Está sentado solo, con camisa y traje, igual que todos los días de la semana cuando sale a trabajar. Todas sus corbatas son distintas, aunque comparten un motivo: tienen diferentes tipos de estampados de caballos. Algo que lo caracteriza y que lo hace ser mi papá: ama a los caballos porque son majestuosos, rápidos, y porque le hacen ganar mucha plata. Nos mira y se levanta acelerado. Apenas lo veo, corro a abrazarlo. Agarro su corbata, él señala uno de los caballos con el dedo y me pregunta quién es.
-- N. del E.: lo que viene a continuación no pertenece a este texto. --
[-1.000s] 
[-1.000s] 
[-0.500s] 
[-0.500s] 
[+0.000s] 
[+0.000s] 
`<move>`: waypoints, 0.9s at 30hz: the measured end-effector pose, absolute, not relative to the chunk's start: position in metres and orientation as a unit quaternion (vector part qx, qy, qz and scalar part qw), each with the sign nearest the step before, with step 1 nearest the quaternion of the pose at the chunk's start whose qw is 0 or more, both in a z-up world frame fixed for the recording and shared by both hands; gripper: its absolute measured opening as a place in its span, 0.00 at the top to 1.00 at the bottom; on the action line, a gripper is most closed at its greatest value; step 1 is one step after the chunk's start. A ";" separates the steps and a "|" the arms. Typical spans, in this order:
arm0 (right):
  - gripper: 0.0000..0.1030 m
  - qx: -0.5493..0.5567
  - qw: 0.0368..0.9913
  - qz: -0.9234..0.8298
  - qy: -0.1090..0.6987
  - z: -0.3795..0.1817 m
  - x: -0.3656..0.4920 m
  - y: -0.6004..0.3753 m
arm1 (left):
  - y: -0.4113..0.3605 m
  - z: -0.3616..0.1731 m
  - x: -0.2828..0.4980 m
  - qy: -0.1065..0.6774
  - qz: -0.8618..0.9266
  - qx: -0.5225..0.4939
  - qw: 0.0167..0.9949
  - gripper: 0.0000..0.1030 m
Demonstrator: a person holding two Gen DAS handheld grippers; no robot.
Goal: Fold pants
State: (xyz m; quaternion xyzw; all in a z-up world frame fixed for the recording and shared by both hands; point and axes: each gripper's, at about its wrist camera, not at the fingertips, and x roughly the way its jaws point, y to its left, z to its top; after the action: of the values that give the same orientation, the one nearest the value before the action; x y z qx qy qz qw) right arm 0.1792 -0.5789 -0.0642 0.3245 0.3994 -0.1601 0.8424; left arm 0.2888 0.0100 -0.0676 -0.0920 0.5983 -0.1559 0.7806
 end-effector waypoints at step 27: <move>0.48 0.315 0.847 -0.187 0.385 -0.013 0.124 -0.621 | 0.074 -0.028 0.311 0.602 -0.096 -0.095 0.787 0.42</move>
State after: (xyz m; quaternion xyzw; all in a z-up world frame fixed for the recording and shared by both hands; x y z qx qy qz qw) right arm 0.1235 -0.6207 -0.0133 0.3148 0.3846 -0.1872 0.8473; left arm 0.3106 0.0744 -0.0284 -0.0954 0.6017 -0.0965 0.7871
—Materia —decimos los dos al mismo tiempo, nuestra yegua favorita; ahora está en el campo y sueño con volver a verla.

Me agarro de sus piernas mientras saluda a la abuela y nos cuenta que vio pasar corriendo por la sala de espera a los médicos que operaban a mamá, que por eso se olvidó de buscar a Julia en Ezeiza.

Le dice a la abuela que media hora antes de que llegáramos llevaron a mamá de urgencia a la unidad coronaria. Preguntó qué había pasado, y un médico o enfermero, no recuerda bien, le respondió que estaba dormida, que se quedara esperando afuera por si surgía la necesidad de firmar algo. Llamó a Amalia a la oficina, pero no la pudo encontrar. La abuela le dice que llamaron desde Ezeiza.

—Ese no es el punto, ya Amalia está yendo a buscar a Julia, no se tiene que preocupar por eso.

Papá me pide que vuelva a casa a descansar, me promete que mañana vamos a ir juntos a la oficina. Ese es uno de mis programas favoritos: puedo hacer fotocopias de lo que quiera y atender el teléfono como si fuera su secretaria.

—Por algo te fuiste del colegio, ¿no?

No me sale mentirle a él tan bien como a la abuela. Insiste en que lo mejor es que volvamos, que cualquier cosa nos avisa. Sé que no llevo la ropa apropiada para venir al centro, pero tengo un moño y no entiendo qué es lo que hice mal para que nos vayamos tan rápido y sin ver a mamá. No quiero, no debo irme de ningún lado sin saludarla. Tengo miedo de que cuando termine la operación se entere de que estuve ahí y no esperé a que saliera. Papá me agarra de la mano para llevarme al ascensor y me convierto en tronco para que tenga que arrastrarme. No funciona, le da plata a la abuela para que compremos en el kiosco y le dice, como si yo no estuviera: “Que elija lo que quiera”.